UNIX Process Overview (Inside a Linux Process, and Types of Process)

by Himanshu Arora on February 10, 2012

A process is a running instance of a program. In this article we used two terms ‘program’ and ‘running instance’. Suppose we run a program simultaneously 5 times, then corresponding to each instance there will be a process running in the system. So we say that a process is a “running instance” of a program.

As you already know, you can use ps command to view the processes running on your system. For effective use of the ps command, refer to 7 Practical PS Command Examples for Process Monitoring.

1. Peeping Inside a Process

Now, since we are clear with what exactly a process is, lets dig a bit deeper to see what a process consists of. A Unix process can be thought of as a container which contains:

Program Instructions

Program instructions are kept in text segments which are executed by CPU. Usually for programs like text editors which are executed frequently the text segment is shared. This segment has read only privileges which means that a program cannot modify its text segment.

Data

Mostly the data is kept in data segment.
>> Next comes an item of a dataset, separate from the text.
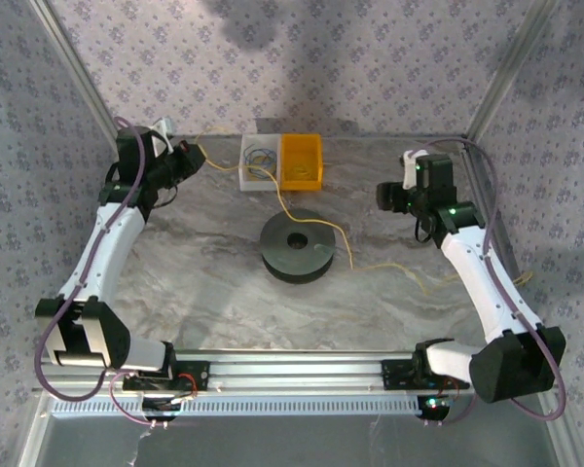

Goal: Wrap the cables

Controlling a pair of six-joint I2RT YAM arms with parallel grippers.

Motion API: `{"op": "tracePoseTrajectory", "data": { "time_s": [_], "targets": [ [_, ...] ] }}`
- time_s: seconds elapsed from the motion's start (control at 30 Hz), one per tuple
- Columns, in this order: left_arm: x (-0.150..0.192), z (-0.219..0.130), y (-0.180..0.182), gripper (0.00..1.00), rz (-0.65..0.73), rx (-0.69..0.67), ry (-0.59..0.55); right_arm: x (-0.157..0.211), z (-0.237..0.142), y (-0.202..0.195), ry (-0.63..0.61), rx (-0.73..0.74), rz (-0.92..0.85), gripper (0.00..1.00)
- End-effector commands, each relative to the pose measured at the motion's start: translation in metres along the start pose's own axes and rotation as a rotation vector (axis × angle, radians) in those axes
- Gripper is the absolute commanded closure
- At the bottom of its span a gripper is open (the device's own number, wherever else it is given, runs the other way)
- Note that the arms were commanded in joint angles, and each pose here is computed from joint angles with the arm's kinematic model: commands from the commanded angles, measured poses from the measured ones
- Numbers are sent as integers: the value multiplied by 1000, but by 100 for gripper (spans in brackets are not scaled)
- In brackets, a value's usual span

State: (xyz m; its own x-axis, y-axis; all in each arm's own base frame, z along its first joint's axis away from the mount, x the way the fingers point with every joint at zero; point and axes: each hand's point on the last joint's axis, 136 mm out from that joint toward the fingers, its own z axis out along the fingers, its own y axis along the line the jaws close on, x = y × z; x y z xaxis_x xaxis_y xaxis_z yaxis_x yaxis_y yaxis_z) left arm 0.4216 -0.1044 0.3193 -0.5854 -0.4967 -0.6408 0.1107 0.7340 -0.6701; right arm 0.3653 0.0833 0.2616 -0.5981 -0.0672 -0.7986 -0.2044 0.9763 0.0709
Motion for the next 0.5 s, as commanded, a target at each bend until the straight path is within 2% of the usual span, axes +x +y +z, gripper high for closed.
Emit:
{"op": "tracePoseTrajectory", "data": {
  "time_s": [0.0,0.13,0.33,0.47],
  "targets": [
    [-14,-15,-11,100,17,11,-73,-43,-26,80,-122,-375,-115,21],
    [-15,-15,-10,100,20,-4,-82,-54,-39,163,-145,-624,-256,20],
    [-23,-21,-12,100,53,-24,-102,-71,-29,273,-154,-845,-429,19],
    [-24,-25,-15,100,66,-25,-108,-73,7,307,-99,-804,-509,19]
  ]
}}
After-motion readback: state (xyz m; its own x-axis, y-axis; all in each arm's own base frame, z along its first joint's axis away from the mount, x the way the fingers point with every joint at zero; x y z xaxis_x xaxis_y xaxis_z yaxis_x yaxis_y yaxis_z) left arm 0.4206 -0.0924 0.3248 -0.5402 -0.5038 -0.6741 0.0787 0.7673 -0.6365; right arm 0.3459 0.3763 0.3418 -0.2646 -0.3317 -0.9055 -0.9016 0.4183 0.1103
Data segment can be classified into initialized data segment and uninitialized data segment. As the name suggest, initialized data segment contains those global variables which are initialized before hand while uninitialized data segment (also known as ‘BSS’ segment) contains uninitialized global variables. Also, static variables are stored in data segment.

Local variables which are local to functions are stored on stack. Stack is particular to a function and besides containing the information about local variables it also contains information about the address where the flow will return once the execution of function is done. Stack also contains information about the callers environment, like some of the machine registers are also stored on stack. A function which is called allocates memory for its local variables and temporary variables on stack itself. In case of recursive function an independent stack for each function call exists.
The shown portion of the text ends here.